Cooper doesn't not specify racists or Republicans or politicians, let alone name names of individuals determined to dominate. Bigots do not. Instead, it is "white people." They're wealthy, they're poor, they're middle class. The only thing they may in common may be their whiteness.
And that they are- well, "so corrupt," the morally and spiritually bankrupt people of society. Moreover
and it's like, no, that's what white humans did, white human beings thought they're the world here, and we own it. Prior to that, black and brown people had been sailing across oceans, interacting with each other for centuries without subjugation, domination, and colonialism.
That's what the professor would like us to believe. However, history does not agree because, as an historian and former mayor of Ghana's capital city explains
Europeans weren’t going out and capturing Africans. They couldn’t — they got sick and died from illnesses like malaria. Some African ethnic groups went into business, warring with other groups so they could capture prisoners they sold as slaves to the Europeans. Amarteifio says they were organized and intentional about it.
“To pursue slavery successfully, you need a highly organized group because somebody has to go out there — somebody has to locate the victims; somebody has to lead an army there; somebody has to capture them, transport them to the selling centers; all the time, keeping an eye on them to make sure they don't revolt,” he said. “And then sell them, and move on.”

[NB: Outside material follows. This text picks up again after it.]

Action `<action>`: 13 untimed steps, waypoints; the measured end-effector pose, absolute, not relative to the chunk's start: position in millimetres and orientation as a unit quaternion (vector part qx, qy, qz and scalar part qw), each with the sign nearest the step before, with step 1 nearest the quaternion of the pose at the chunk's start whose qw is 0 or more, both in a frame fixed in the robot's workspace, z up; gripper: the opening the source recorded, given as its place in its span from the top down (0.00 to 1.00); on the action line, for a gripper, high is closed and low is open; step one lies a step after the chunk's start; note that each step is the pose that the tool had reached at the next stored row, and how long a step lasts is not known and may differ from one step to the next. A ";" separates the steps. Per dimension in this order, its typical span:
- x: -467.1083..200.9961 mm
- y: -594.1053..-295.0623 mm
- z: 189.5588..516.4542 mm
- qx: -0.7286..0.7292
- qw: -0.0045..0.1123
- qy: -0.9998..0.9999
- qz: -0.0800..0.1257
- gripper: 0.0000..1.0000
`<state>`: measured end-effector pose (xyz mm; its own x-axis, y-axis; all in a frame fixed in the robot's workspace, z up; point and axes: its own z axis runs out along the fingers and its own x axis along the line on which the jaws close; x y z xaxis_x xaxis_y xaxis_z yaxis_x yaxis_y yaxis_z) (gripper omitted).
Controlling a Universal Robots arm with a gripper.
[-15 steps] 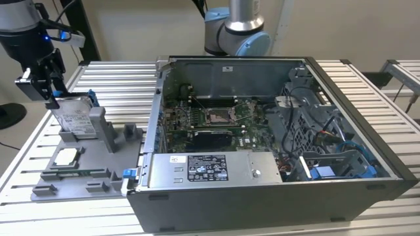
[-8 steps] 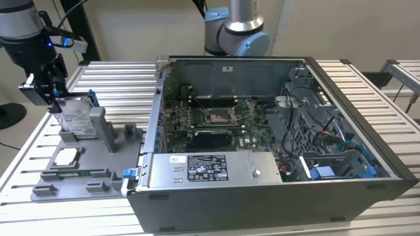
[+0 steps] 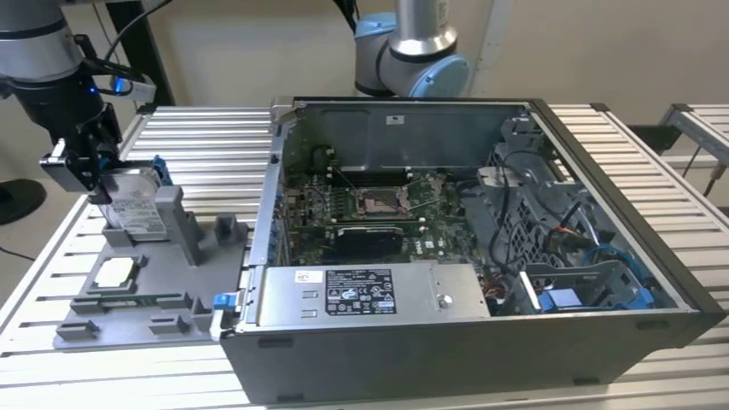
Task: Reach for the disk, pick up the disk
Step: 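Pick up the disk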
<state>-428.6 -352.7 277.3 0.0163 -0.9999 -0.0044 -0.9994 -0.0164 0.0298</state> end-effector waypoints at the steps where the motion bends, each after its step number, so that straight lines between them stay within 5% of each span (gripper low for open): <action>1: -428.6 -352.7 275.4 0.712 0.009 -0.702 -0.012 0.00; 13: -428.9 -352.8 255.4 0.710 0.009 -0.704 -0.014 0.00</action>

Someone often was black, truly an inconvenient truth proving that neither virtue nor vice resides in any one race alone. But aside from excusing the corporate and politically powerful- but I repeat myself- Cooper simply makes things up. She claims
It's not that white people don't know what they have done. They know. They fear there is no other way to be human than the way in which they are human, which is- so you talk to white people and you have a reckoning about it, they say stuff like "It's just human nature. If you all had this power, you would have done the same thing.
"It's just human nature- if you had all this power, you would have done the same thing: said no white person ever. And again: it's the whole group of "white people," evil knowing what they have done while weak and cowering in fear.
It does no good to point out the obvious- that if any professor (white or otherwise) had made Cooper's arguments in reverse, she would have been promptly fired and probably blacklisted. Aside from whatever protection for hate speech there may be in the contract between the union and the college, Rutgers University is a public institution and the First Amendment of the US Constitution may be applicable. Moreover, cancel culture has gone far enough, and too far.
Still, Rutgers University, which will retain Brittany Cooper without hesitation, does have a responsibility. It is responsible to declare that these remarks do not represent the college's views and that Ms. Cooper will remain a professor there as long as she fulfills the terms of her contract, and only because she fulfills the terms of her contract. If it does not- and we all know it will not- it will be a de facto endorsement of bigotry at a state university.